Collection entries
= = = =

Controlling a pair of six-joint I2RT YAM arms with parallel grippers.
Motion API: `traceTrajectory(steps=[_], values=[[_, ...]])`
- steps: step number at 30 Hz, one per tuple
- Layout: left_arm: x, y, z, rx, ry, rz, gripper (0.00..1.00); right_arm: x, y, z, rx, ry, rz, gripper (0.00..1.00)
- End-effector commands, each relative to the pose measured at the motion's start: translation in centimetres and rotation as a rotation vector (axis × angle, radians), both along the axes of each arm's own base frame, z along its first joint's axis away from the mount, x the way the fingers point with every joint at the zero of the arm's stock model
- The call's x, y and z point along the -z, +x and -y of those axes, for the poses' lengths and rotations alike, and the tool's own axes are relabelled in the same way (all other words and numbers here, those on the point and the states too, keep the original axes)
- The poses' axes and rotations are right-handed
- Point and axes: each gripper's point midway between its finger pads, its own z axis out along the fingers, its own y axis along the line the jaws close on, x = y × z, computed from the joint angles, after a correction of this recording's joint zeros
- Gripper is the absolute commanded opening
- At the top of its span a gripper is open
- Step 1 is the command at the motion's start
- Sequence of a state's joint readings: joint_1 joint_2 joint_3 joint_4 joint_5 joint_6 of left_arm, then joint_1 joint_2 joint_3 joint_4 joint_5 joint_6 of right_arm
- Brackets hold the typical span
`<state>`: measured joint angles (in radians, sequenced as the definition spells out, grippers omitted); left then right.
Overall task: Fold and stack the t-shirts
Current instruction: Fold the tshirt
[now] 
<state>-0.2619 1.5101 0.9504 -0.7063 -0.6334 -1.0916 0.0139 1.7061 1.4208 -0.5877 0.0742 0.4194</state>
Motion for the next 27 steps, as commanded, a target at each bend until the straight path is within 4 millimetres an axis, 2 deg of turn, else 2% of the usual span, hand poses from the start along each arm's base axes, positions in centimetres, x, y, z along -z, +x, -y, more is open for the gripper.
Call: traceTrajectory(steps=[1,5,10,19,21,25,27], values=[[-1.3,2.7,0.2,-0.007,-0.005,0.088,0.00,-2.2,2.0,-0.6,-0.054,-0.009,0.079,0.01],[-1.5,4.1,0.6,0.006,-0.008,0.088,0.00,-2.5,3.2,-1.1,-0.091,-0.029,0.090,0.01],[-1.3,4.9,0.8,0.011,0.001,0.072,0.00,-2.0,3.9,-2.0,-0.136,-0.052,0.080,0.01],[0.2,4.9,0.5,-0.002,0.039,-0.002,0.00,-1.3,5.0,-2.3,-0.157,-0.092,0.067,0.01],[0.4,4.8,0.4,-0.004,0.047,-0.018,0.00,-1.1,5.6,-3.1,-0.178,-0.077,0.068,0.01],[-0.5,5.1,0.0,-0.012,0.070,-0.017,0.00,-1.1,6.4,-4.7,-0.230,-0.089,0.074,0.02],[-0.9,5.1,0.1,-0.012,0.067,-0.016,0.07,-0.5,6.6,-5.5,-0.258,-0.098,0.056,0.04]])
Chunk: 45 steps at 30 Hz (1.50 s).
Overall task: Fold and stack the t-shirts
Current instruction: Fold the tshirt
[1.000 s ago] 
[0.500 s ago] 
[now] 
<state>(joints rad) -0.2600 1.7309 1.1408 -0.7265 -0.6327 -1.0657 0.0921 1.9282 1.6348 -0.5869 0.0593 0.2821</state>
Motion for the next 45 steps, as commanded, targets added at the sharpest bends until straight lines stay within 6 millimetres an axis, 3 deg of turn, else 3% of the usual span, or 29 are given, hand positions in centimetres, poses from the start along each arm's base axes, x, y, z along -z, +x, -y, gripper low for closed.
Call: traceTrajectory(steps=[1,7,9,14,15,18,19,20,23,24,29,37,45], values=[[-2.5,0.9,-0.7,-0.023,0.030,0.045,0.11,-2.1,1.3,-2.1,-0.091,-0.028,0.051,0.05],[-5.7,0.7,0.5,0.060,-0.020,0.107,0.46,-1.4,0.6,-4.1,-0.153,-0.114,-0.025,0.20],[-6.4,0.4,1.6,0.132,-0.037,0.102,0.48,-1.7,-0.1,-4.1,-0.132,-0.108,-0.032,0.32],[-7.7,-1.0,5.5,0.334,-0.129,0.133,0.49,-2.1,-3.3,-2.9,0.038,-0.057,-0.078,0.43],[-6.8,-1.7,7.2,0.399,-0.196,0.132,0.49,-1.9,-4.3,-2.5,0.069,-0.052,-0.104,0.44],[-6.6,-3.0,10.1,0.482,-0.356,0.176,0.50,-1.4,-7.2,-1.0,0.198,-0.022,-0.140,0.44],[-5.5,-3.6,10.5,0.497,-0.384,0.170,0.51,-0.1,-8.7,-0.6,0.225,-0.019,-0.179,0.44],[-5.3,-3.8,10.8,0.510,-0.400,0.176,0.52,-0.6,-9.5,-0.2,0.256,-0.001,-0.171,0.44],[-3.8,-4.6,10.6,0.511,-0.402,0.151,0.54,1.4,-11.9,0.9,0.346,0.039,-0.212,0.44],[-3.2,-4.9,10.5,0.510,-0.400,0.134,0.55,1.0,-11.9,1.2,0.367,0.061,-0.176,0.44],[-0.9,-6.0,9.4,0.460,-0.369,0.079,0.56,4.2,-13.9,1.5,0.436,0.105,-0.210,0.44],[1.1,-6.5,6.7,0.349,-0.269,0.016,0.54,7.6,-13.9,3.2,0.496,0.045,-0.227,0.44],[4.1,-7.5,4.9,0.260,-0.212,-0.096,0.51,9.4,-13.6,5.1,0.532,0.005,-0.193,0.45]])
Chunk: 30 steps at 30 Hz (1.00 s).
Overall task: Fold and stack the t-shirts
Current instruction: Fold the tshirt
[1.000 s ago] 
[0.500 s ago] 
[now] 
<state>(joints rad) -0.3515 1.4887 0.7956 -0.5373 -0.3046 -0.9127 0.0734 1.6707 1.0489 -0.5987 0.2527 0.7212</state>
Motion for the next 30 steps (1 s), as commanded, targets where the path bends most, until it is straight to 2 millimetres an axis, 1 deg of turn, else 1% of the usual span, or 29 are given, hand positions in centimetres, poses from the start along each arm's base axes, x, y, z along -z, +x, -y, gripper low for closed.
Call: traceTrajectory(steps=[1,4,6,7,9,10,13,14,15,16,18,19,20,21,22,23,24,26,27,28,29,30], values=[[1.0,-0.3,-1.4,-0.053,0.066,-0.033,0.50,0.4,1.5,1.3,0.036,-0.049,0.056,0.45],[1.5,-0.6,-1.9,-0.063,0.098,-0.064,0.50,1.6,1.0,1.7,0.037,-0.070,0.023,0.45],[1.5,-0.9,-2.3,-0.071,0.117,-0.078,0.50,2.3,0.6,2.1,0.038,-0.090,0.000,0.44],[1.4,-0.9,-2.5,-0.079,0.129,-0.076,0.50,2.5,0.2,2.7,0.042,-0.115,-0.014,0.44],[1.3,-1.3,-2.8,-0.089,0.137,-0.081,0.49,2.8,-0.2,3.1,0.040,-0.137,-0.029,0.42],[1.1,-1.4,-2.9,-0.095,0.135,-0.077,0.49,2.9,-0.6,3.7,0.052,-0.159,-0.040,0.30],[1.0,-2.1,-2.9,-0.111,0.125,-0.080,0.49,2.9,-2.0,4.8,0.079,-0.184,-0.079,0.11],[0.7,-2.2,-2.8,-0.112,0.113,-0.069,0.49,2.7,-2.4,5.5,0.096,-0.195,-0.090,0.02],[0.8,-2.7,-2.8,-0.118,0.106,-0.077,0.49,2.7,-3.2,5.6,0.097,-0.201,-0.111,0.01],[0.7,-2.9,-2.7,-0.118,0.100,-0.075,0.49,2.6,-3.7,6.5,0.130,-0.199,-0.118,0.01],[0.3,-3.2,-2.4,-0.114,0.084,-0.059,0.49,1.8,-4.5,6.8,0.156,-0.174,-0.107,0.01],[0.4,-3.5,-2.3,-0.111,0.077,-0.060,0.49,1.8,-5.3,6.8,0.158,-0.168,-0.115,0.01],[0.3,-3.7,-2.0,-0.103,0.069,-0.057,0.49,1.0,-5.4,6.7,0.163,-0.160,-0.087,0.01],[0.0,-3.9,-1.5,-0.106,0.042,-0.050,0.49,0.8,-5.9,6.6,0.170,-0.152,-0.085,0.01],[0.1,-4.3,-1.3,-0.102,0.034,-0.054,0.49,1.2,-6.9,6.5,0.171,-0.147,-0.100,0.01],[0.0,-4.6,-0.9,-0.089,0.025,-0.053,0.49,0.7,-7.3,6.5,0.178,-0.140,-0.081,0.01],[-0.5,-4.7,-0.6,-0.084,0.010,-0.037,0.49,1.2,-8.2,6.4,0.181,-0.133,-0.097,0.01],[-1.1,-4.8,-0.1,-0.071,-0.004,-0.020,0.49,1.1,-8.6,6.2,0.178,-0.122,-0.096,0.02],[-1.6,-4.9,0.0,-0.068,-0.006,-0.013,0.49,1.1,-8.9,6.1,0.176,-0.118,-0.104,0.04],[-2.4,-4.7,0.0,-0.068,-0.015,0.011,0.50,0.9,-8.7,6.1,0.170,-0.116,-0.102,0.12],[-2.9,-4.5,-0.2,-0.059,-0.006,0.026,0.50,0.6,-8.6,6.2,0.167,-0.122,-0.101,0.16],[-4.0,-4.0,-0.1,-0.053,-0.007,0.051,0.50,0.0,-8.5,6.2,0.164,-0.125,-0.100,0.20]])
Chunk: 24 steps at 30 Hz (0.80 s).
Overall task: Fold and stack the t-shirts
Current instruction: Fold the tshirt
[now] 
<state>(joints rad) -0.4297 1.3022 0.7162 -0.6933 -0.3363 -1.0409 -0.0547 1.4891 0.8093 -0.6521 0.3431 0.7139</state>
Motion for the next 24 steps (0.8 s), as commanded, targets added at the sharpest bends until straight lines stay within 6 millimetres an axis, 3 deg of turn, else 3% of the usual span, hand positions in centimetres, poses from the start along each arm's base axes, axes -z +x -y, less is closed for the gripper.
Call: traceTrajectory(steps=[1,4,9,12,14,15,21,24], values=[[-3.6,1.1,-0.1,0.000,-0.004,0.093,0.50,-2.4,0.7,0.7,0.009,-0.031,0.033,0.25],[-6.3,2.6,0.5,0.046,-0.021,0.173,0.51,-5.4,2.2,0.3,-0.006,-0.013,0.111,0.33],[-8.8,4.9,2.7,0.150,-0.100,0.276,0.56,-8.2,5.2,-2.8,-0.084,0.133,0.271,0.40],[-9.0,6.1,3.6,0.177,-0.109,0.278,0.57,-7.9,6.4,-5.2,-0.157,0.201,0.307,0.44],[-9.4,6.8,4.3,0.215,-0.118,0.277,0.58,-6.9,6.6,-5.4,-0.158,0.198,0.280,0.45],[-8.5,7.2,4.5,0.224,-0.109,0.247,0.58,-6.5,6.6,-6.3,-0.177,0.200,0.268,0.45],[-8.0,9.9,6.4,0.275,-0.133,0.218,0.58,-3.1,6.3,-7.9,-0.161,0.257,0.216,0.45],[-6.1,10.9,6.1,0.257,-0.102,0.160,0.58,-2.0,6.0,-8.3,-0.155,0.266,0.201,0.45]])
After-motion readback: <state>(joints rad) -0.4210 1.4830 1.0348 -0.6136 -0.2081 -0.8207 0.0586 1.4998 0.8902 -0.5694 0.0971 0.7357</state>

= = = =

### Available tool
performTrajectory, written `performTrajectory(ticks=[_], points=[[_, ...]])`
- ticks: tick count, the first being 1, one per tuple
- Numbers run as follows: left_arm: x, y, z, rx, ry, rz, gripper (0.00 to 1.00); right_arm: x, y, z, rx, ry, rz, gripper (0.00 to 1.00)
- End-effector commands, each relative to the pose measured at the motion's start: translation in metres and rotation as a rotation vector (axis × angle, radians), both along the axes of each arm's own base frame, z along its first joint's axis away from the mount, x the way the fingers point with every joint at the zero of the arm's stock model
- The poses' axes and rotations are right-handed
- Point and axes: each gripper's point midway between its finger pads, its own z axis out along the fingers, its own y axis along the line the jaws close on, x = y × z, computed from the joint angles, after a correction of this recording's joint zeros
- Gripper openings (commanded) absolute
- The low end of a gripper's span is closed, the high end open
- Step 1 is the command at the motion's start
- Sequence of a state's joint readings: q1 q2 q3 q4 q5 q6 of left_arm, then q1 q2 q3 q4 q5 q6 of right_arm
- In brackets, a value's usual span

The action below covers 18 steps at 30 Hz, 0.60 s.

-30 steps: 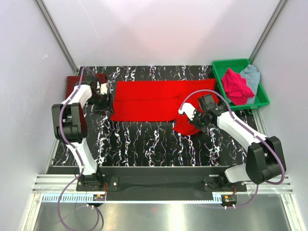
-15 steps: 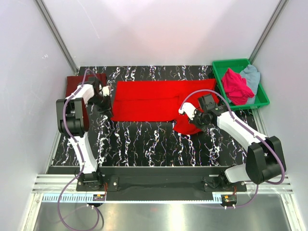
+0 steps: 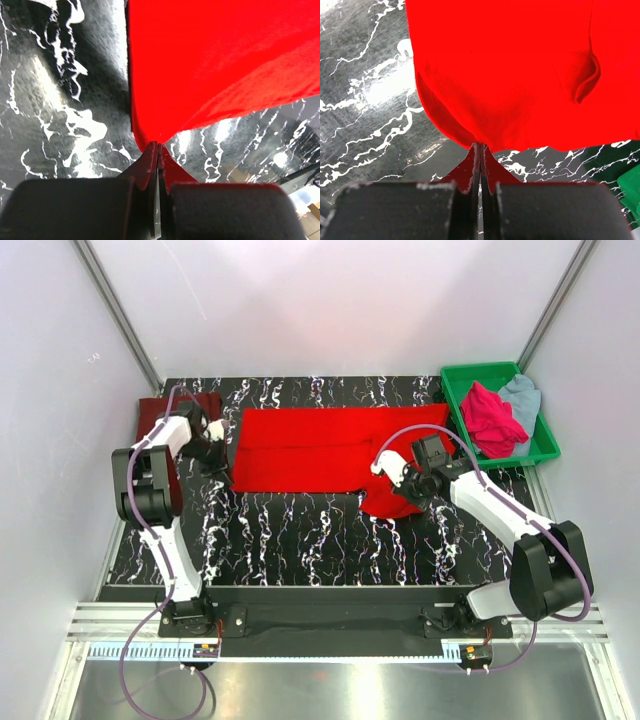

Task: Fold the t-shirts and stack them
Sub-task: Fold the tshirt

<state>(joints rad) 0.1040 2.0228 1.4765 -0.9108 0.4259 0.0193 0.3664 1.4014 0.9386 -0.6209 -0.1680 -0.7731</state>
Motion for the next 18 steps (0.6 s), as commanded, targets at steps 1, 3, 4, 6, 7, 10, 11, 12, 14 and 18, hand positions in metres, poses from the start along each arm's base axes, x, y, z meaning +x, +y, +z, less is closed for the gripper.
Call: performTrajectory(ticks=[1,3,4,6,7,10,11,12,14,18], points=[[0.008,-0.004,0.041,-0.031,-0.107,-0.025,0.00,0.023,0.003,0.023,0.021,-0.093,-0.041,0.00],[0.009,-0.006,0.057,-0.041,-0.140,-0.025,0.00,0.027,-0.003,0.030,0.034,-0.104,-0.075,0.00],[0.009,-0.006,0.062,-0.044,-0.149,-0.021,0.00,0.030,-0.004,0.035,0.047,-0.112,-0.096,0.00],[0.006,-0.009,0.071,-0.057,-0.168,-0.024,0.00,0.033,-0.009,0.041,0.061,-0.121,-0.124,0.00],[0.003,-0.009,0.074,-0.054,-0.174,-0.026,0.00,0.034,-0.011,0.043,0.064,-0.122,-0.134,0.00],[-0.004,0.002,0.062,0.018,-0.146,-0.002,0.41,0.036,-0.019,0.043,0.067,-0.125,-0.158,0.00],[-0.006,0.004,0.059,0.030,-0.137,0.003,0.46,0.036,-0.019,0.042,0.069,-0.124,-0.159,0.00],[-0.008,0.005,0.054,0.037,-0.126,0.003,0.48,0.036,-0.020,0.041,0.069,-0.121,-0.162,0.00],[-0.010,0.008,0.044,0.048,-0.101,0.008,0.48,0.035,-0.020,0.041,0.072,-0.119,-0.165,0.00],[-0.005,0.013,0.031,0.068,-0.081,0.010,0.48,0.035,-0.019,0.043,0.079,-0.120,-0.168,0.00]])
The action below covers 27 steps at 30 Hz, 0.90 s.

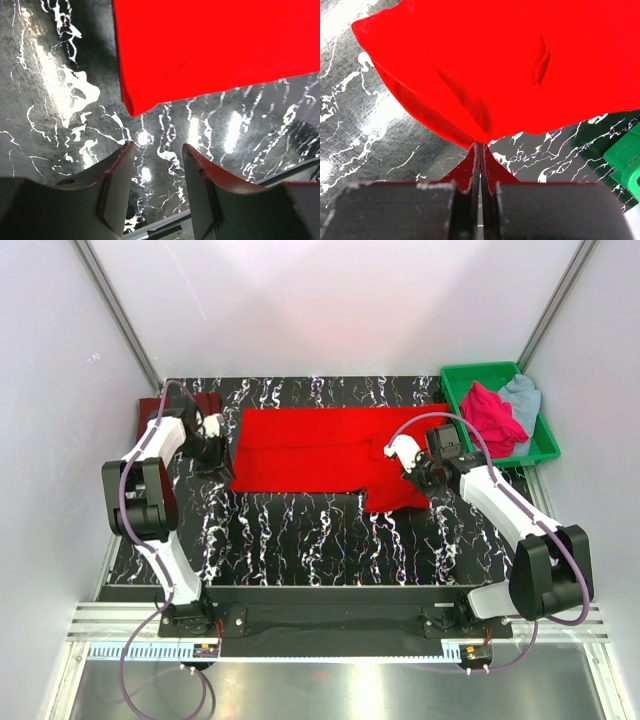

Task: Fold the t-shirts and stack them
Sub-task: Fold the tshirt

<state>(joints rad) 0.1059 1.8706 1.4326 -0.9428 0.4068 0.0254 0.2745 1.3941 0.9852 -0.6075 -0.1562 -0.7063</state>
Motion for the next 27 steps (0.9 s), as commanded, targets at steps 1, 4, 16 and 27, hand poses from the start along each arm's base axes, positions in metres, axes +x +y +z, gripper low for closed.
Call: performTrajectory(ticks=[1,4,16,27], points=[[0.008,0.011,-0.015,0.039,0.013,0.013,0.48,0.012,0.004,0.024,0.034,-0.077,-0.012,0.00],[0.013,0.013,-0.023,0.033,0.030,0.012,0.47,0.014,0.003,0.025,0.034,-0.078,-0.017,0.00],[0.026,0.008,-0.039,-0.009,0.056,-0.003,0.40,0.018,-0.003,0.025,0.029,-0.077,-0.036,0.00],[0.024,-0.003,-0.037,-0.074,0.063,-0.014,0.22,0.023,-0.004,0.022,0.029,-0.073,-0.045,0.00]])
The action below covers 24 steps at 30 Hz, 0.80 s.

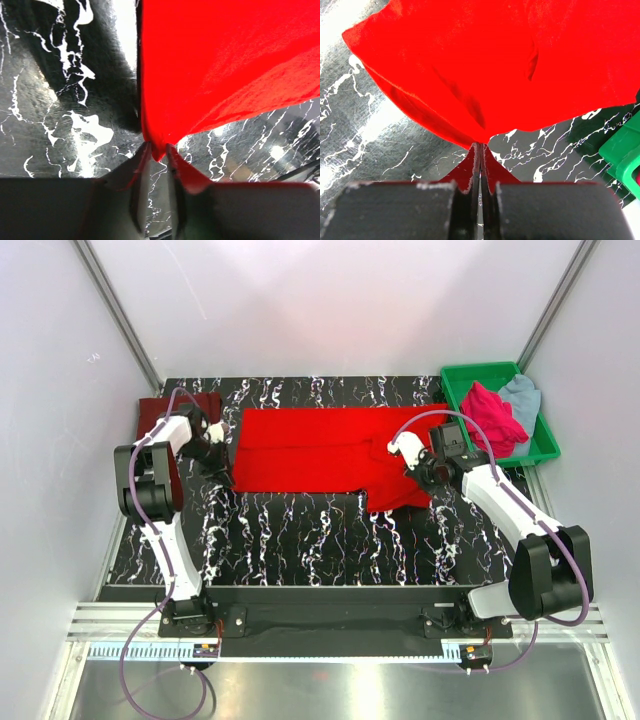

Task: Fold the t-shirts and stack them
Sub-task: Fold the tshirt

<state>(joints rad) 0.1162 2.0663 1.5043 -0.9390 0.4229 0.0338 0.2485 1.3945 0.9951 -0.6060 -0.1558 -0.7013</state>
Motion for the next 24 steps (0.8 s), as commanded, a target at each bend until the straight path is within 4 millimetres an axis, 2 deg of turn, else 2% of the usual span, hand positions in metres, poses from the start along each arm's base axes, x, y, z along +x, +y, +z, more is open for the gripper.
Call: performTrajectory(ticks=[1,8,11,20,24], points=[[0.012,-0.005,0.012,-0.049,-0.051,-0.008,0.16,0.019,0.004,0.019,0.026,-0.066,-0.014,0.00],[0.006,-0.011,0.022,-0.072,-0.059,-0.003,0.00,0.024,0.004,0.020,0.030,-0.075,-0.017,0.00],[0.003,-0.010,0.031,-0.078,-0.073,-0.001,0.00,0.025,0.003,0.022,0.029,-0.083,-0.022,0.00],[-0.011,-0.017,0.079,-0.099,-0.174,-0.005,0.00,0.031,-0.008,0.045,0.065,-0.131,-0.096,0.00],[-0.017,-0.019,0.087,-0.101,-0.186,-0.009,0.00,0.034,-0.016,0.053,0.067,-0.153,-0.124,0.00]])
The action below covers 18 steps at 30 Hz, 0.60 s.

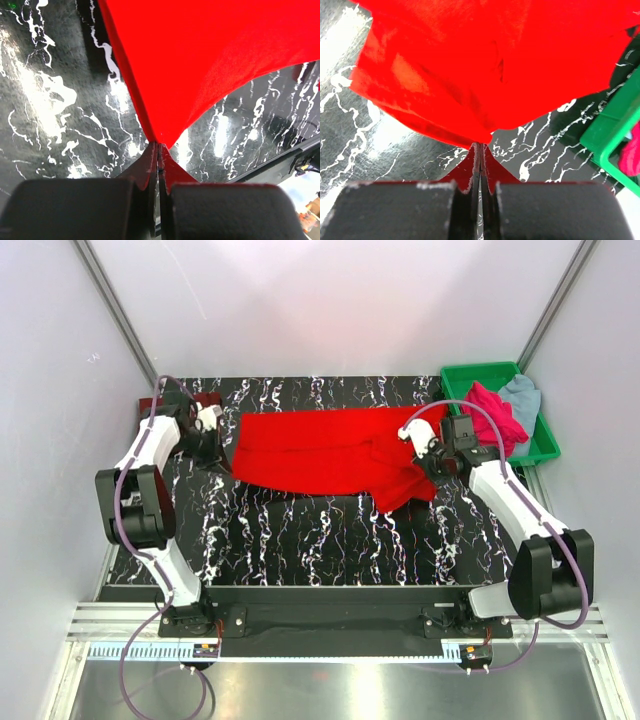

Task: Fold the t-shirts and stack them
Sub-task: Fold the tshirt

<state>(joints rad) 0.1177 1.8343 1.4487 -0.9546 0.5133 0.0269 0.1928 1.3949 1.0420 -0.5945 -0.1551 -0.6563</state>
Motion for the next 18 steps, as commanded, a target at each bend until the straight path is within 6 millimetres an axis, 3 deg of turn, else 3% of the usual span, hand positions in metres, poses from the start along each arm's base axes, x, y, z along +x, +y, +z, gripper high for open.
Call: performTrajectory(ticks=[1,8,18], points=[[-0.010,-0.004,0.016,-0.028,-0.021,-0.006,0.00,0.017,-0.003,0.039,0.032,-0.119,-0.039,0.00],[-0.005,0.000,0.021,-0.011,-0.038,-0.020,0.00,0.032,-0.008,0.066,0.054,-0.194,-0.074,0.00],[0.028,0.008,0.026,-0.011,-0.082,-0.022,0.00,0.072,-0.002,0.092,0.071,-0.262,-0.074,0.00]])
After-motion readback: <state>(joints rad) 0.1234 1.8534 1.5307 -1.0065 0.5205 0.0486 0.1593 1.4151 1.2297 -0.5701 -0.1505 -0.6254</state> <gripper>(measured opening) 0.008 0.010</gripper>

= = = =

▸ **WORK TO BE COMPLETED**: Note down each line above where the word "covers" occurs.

▸ **COMPLETED EXERCISE**:
The action below covers 18 steps at 30 Hz, 0.60 s.
The action below covers 27 steps at 30 Hz, 0.90 s.
The action below covers 24 steps at 30 Hz, 0.80 s.
The action below covers 18 steps at 30 Hz, 0.60 s.

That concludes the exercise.